## Document Summarization Using Pegasus
This notebook implements a document summarization pipeline using Google's Pegasus model. It extracts text from various document formats, processes it for summarization, and generates concise summaries using Pegasus.


In [None]:
import torch
device = "mps" if torch.backends.mps.is_available() else "cpu"

Checks if Apple's Metal Performance Shaders (MPS) backend is available for running the model on Mac's GPU; otherwise, it defaults to CPU.

In [None]:
import os
import subprocess
import logging
import PyPDF2
import pytesseract
import docx
from bs4 import BeautifulSoup
from pdf2image import convert_from_path

# Configure logging
logging.basicConfig(
    level=logging.INFO,
    format='%(asctime)s - %(name)s - %(levelname)s - %(message)s'
)
logger = logging.getLogger('text_extractor')

class TextExtractor:
    """A utility for extracting text from various document formats."""
    
    SUPPORTED_FORMATS = {
        "pdf": lambda path: extract_text_from_pdf(path).replace("\n", " "),
        "docx": lambda path: extract_text_from_docx(path).replace("\n", " "),
        "doc": lambda path: extract_text_from_doc(path).replace("\n", " "),
        "txt": lambda path: extract_text_from_txt(path).replace("\n", " "),
        "html": lambda path: extract_text_from_html(path).replace("\n", " "),
    }
    
    @classmethod
    def extract(cls, file_path: str, ocr_if_needed: bool = True) -> str:
        if not os.path.exists(file_path):
            raise FileNotFoundError(f"File not found: {file_path}")

        _, ext = os.path.splitext(file_path)
        ext = ext[1:].lower() if ext else ""
        
        if not ext:
            raise ValueError("Cannot determine file type (no extension)")
            
        if ext not in cls.SUPPORTED_FORMATS:
            raise ValueError(
                f"Unsupported file format: {ext}. Supported formats: {', '.join(cls.SUPPORTED_FORMATS.keys())}"
            )
        
        try:
            if ext == "pdf":
                text = extract_text_from_pdf(file_path).replace("\n", " ")
                if not text.strip() and ocr_if_needed:
                    logger.info(f"No text found in PDF, attempting OCR: {file_path}")
                    text = extract_text_from_scanned_pdf(file_path).replace("\n", " ")
            else:
                text = cls.SUPPORTED_FORMATS[ext](file_path)
                
            return text.strip()
            
        except Exception as e:
            logger.error(f"Error extracting text from {file_path}: {str(e)}")
            raise RuntimeError(f"Failed to extract text: {str(e)}")

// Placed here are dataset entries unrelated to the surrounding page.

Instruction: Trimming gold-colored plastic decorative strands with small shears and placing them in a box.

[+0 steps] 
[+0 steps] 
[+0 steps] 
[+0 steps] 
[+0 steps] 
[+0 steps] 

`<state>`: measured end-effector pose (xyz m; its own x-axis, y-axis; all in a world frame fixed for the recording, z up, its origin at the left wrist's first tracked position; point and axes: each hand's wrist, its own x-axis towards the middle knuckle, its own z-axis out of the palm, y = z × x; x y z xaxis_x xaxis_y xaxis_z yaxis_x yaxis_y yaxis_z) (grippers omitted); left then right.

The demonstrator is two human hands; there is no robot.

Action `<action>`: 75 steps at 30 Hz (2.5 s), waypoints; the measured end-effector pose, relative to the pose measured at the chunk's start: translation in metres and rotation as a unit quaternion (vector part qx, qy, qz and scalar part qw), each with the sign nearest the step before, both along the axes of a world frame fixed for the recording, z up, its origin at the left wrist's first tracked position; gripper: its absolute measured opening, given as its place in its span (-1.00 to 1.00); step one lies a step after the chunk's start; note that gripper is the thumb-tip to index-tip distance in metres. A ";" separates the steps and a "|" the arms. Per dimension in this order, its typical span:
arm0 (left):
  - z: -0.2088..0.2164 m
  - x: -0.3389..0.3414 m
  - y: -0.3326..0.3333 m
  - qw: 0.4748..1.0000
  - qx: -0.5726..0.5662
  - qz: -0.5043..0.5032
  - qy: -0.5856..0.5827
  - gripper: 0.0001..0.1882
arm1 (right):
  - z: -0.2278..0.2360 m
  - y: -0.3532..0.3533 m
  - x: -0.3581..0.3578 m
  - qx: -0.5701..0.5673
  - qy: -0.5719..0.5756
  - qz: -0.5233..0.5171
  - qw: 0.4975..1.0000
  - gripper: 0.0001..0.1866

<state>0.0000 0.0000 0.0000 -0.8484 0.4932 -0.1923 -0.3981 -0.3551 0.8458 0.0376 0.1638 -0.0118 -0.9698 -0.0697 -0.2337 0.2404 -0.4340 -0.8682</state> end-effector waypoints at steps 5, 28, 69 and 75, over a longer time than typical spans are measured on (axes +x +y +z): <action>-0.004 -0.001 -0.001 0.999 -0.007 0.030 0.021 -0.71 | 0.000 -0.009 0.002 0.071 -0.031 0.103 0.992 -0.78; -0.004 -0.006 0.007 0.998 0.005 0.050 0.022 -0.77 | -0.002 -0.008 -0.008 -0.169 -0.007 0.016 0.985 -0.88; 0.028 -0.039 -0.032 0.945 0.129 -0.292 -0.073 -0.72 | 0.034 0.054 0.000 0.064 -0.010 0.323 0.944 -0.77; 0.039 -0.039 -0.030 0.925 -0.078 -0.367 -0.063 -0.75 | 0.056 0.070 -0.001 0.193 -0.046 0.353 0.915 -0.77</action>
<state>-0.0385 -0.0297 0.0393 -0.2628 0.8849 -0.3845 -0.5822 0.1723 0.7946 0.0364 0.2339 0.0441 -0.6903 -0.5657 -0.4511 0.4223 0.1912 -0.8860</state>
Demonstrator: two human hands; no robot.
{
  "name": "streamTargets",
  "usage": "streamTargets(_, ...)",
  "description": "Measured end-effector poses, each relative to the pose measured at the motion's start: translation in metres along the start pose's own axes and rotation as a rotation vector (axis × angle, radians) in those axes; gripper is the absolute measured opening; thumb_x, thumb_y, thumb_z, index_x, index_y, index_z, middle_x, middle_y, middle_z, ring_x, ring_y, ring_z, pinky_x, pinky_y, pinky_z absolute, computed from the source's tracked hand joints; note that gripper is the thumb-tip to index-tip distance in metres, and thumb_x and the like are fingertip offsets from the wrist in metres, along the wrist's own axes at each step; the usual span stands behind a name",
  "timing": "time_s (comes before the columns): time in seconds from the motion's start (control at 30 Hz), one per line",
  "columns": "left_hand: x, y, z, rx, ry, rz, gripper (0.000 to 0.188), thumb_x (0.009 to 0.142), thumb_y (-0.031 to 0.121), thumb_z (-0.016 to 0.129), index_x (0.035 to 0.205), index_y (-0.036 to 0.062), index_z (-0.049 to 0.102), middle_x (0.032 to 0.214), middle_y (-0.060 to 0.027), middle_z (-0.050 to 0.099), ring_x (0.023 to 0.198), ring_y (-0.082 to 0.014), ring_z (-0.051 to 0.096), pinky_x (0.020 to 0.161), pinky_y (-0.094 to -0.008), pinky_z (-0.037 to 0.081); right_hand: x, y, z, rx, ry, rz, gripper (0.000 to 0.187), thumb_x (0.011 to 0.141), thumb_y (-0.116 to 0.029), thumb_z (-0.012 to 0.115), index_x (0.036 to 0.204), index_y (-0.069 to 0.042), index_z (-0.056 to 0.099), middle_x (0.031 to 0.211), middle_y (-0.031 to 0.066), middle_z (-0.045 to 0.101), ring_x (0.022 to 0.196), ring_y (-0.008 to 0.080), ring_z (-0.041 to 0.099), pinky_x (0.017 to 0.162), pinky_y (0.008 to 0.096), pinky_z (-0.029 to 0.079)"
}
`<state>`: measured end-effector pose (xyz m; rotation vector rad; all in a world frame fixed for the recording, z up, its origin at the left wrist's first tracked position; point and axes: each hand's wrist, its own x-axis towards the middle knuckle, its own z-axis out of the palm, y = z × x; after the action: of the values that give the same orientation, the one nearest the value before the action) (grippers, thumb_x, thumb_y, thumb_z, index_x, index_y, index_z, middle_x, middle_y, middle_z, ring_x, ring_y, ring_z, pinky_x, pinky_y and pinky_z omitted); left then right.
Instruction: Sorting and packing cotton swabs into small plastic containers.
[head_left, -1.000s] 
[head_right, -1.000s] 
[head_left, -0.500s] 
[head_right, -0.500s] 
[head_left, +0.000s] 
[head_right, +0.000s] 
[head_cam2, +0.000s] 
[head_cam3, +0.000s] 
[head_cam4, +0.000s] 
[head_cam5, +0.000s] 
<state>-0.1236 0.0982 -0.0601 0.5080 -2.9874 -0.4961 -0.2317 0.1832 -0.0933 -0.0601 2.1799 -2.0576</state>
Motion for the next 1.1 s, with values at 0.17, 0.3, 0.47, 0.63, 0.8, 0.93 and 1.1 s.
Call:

def extract_text_from_pdf(pdf_path: str) -> str:
    text = ""
    try:
        with open(pdf_path, "rb") as file:
            reader = PyPDF2.PdfReader(file)
            for page in reader.pages:
                extracted_text = page.extract_text()
                if extracted_text:
                    text += extracted_text + " "
    except Exception as e:
        logger.error(f"Error opening PDF file: {str(e)}")
        raise
    
    return text.strip()

def extract_text_from_scanned_pdf(pdf_path: str, dpi: int = 300, lang: str = 'eng') -> str:
    try:
        images = convert_from_path(pdf_path, dpi=dpi)
        text_parts = [pytesseract.image_to_string(img, lang=lang).strip() for img in images]
        return " ".join(text_parts)
    except Exception as e:
        logger.error(f"Error during OCR processing: {str(e)}")
        raise RuntimeError(f"OCR processing failed: {str(e)}")

def extract_text_from_docx(docx_path: str) -> str:
    try:
        doc = docx.Document(docx_path)
        return " ".join(para.text.strip() for para in doc.paragraphs if para.text.strip())
    except Exception as e:
        logger.error(f"Error extracting DOCX content: {str(e)}")
        raise

def extract_text_from_doc(doc_path: str) -> str:
    try:
        result = subprocess.run(["antiword", doc_path], capture_output=True, text=True, check=True)
        return result.stdout.strip().replace("\n", " ")
    except FileNotFoundError:
        raise RuntimeError("antiword is not installed. Install it to process DOC files.")
    except subprocess.CalledProcessError as e:
        raise RuntimeError(f"antiword failed with error code {e.returncode}: {e.stderr}")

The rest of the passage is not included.